Some of you probably assume that I gave up on this gardening project before I even started. But, I didn’t. And here’s the proof.
One raised garden bed constructed by yours truly. Okay, fine, I had to ask my neighbor to saw the boards. But, the rest of it was all me. Well, except that the four-year-old feels he should be recognized for diligently carrying each screw over to me, one at a time, without dropping most of them. Also, Husband thinks that the sandbox he later constructed to the left of the bed deserves a shout out. What is this? The Oscars?
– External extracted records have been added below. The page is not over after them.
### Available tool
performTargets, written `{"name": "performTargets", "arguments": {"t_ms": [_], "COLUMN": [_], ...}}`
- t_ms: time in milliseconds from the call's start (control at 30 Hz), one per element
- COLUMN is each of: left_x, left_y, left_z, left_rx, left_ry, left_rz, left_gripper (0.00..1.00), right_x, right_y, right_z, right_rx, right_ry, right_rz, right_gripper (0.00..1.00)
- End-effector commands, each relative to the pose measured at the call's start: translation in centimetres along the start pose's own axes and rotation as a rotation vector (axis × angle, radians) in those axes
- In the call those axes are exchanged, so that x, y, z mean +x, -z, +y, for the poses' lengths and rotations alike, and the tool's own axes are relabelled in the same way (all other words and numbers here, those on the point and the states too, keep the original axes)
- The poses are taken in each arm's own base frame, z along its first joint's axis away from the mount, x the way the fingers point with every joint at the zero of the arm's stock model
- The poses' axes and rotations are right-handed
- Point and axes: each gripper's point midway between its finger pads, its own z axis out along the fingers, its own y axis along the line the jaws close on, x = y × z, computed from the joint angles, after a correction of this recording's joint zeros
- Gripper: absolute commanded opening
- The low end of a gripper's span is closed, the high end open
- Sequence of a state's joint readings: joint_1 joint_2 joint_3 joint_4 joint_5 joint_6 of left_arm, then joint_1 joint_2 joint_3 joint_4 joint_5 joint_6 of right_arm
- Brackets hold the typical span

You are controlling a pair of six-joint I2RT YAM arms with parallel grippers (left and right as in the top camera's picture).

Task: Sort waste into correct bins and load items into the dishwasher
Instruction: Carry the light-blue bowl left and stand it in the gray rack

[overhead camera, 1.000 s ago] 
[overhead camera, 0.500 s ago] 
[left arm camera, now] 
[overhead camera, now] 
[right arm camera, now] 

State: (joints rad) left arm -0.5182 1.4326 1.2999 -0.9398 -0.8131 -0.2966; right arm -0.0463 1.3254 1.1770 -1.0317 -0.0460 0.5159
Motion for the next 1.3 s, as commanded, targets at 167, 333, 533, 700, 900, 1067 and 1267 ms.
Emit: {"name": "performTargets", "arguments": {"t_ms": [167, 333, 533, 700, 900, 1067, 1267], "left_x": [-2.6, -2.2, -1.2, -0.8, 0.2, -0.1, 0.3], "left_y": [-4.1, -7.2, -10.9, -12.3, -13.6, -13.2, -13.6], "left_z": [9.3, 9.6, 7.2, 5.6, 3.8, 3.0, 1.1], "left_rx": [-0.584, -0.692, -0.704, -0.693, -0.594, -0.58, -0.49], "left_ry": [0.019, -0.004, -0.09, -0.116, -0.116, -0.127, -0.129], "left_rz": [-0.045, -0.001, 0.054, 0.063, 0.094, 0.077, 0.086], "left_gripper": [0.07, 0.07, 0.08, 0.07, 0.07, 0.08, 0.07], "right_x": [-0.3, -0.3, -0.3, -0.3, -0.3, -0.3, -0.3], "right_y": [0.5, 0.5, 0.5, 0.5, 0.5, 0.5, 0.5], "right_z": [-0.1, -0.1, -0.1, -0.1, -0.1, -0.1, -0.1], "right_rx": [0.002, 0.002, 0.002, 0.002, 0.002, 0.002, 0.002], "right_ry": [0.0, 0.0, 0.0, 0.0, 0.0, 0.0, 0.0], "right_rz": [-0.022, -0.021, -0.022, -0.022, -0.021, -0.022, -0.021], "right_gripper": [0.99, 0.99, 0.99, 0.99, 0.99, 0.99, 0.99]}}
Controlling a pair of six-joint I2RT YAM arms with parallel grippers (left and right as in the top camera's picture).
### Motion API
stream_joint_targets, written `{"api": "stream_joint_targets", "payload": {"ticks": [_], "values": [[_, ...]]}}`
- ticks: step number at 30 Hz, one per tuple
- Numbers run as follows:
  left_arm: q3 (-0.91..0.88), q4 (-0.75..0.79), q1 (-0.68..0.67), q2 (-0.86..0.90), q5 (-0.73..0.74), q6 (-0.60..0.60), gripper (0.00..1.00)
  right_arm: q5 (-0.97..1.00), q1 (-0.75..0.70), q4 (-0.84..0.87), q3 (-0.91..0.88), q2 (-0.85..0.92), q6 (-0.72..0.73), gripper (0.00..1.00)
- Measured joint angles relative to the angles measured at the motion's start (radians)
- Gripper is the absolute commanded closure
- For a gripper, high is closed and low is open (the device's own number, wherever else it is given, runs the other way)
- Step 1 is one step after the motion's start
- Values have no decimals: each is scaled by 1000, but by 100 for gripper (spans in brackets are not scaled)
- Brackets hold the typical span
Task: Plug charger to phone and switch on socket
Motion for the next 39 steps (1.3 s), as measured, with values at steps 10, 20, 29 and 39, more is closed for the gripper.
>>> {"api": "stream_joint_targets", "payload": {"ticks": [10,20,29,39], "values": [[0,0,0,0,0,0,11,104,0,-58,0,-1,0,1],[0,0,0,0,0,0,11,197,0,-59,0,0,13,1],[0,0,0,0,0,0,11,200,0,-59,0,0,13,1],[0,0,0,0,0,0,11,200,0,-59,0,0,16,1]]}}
The raised bed is now nearly filled with a 2-2-1-1 mixture of sand, topsoil, peat moss, and composted cow manure. This recipe courtesy of the 20-Minute Vegetable Gardener by Tom Christopher and Marty Asher, which I dubbed my gardening bible after reading the title. I was disappointed to discover that they meant 20 minutes of work per day, not 20 minutes total for the season. And that, sometimes, you have to do a week’s worth of work all in one day. So, I think, in all fairness, the title should be revised to read, 20-Minute Vegetable Gardening for Suckers, or, more accurately, the $200 Vegetable Gardener.
As expected, four-year-olds are really intrigued by the concept of “cow poop” in a garden, and like to say it over and over again while digging in the dirt. This gave him tremendous focus. I highly recommend renting one or two small children instead of a rototiller. They are remarkably efficient and usually much cheaper.
Seeds are supposedly on the way. Hurry up, little seeds. The novelty started to wear off after I hoisted the 15th bag of cow poop up the 20 stairs to my yard.